→ **Task to complete**
Every word of the data must be reproduced in your reply exactly.

→ **Dataset extract**
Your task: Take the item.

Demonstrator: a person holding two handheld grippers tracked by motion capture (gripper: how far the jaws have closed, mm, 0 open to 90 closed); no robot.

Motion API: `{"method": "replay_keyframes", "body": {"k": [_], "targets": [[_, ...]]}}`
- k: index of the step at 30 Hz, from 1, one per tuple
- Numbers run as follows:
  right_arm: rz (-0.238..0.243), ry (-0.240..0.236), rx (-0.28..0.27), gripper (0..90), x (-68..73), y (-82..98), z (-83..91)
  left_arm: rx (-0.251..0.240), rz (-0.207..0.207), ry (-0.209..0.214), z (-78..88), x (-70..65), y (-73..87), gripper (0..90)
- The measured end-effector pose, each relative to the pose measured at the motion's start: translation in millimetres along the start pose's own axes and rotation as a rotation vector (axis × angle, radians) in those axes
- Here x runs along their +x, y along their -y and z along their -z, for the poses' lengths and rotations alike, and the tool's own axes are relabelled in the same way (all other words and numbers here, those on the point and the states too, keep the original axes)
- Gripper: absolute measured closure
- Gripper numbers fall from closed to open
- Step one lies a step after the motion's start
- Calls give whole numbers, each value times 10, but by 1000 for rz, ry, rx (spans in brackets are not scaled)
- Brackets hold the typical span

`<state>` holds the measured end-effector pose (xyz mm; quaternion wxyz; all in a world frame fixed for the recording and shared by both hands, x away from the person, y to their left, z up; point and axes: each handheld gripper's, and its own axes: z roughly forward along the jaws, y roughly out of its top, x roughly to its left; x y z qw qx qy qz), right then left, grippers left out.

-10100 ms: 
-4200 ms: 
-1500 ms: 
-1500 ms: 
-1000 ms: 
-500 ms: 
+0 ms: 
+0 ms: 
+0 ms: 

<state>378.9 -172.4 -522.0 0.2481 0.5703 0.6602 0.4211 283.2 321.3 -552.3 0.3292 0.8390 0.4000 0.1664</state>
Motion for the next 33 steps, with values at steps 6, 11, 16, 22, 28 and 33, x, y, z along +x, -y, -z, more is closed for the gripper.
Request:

→ **Response to this task**
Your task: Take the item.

Demonstrator: a person holding two handheld grippers tracked by motion capture (gripper: how far the jaws have closed, mm, 0 open to 90 closed); no robot.

Motion API: `{"method": "replay_keyframes", "body": {"k": [_], "targets": [[_, ...]]}}`
- k: index of the step at 30 Hz, from 1, one per tuple
- Numbers run as follows:
  right_arm: rz (-0.238..0.243), ry (-0.240..0.236), rx (-0.28..0.27), gripper (0..90), x (-68..73), y (-82..98), z (-83..91)
  left_arm: rx (-0.251..0.240), rz (-0.207..0.207), ry (-0.209..0.214), z (-78..88), x (-70..65), y (-73..87), gripper (0..90)
- The measured end-effector pose, each relative to the pose measured at the motion's start: translation in millimetres along the start pose's own axes and rotation as a rotation vector (axis × angle, radians) in those axes
- Here x runs along their +x, y along their -y and z along their -z, for the poses' lengths and rotations alike, and the tool's own axes are relabelled in the same way (all other words and numbers here, those on the point and the states too, keep the original axes)
- Gripper: absolute measured closure
- Gripper numbers fall from closed to open
- Step one lies a step after the motion's start
- Calls give whole numbers, each value times 10, but by 1000 for rz, ry, rx (spans in brackets are not scaled)
- Brackets hold the typical span

`<state>` holds the measured end-effector pose (xyz mm; quaternion wxyz; all in a world frame fixed for the recording and shared by both hands, x away from the person, y to their left, z up; point and axes: each handheld gripper's, and its own axes: z roughly forward along the jaws, y roughly out of its top, x roughly to its left; x y z qw qx qy qz), right then left, grippers left out.

-10100 ms: 
-4200 ms: 
-1500 ms: 
-1500 ms: 
-1000 ms: 
-500 ms: 
+0 ms: 
+0 ms: 
+0 ms: 

<state>378.9 -172.4 -522.0 0.2481 0.5703 0.6602 0.4211 283.2 321.3 -552.3 0.3292 0.8390 0.4000 0.1664</state>
Motion for the next 33 steps, with values at steps 6, 11, 16, 22, 28 and 33, x, y, z along +x, -y, -z, more is closed for the gripper.
Request:

That finishes the output for this exercise.